**About this task:**
Print the line containing "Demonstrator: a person" and each line after it through the end of the material below, exactly as it appears, but skip the pictures.

**Source material:**

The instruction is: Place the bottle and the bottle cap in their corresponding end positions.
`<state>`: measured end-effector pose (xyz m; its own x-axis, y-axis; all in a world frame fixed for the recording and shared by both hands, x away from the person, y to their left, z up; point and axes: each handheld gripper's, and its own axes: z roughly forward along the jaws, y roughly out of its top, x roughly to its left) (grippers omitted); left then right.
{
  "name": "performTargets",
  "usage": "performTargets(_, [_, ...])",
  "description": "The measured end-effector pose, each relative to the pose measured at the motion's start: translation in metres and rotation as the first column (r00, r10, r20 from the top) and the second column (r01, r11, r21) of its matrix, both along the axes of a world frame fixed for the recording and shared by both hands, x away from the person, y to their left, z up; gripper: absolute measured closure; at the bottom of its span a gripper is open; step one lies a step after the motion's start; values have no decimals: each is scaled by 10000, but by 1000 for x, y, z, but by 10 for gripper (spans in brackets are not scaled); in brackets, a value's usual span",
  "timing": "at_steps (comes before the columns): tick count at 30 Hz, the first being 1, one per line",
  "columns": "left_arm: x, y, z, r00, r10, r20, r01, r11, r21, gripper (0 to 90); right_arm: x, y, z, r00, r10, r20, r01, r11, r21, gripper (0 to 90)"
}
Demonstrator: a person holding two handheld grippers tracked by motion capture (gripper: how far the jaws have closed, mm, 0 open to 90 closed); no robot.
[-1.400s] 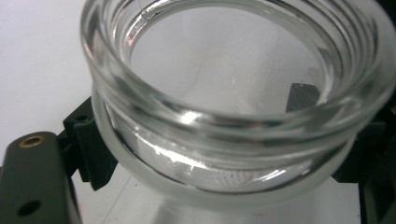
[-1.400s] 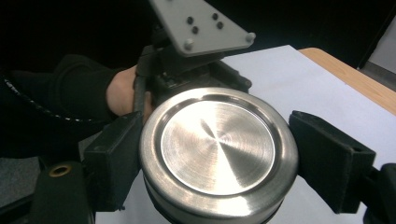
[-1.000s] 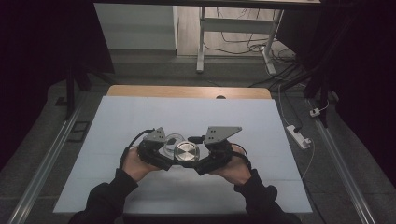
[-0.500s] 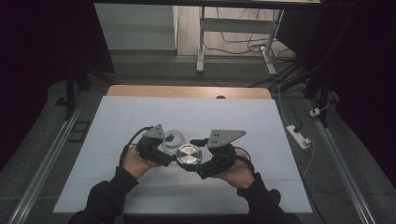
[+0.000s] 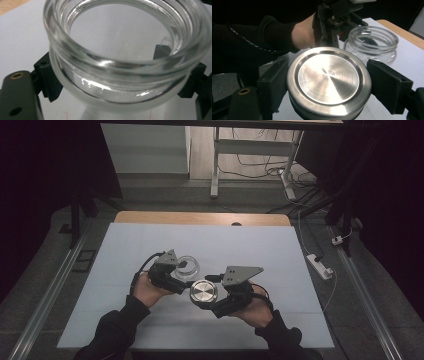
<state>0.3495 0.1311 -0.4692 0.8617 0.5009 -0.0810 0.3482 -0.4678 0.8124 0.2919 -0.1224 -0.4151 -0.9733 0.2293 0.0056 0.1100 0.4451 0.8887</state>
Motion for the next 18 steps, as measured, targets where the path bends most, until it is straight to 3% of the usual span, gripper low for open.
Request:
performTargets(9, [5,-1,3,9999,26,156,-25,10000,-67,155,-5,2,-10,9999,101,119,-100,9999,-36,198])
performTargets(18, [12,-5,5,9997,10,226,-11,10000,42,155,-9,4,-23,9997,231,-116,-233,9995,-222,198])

**Problem solution:**
Demonstrator: a person holding two handheld grippers tracked by motion capture (gripper: how far the jaws have closed, mm, 0 open to 90 closed); no robot.
[-1.400s] 
[-1.400s] 
[-1.000s] 
[-0.500s] 
[+0.000s] 
<state>0.3495 0.1311 -0.4692 0.8617 0.5009 -0.0810 0.3482 -0.4678 0.8124 0.2919 -0.1224 -0.4151 -0.9733 0.2293 0.0056 0.1100 0.4451 0.8887</state>
Motion for the next 18 steps, as measured, targets where the path bends most, until it is straight to 3% of the usual span, gripper low for open.
Request:
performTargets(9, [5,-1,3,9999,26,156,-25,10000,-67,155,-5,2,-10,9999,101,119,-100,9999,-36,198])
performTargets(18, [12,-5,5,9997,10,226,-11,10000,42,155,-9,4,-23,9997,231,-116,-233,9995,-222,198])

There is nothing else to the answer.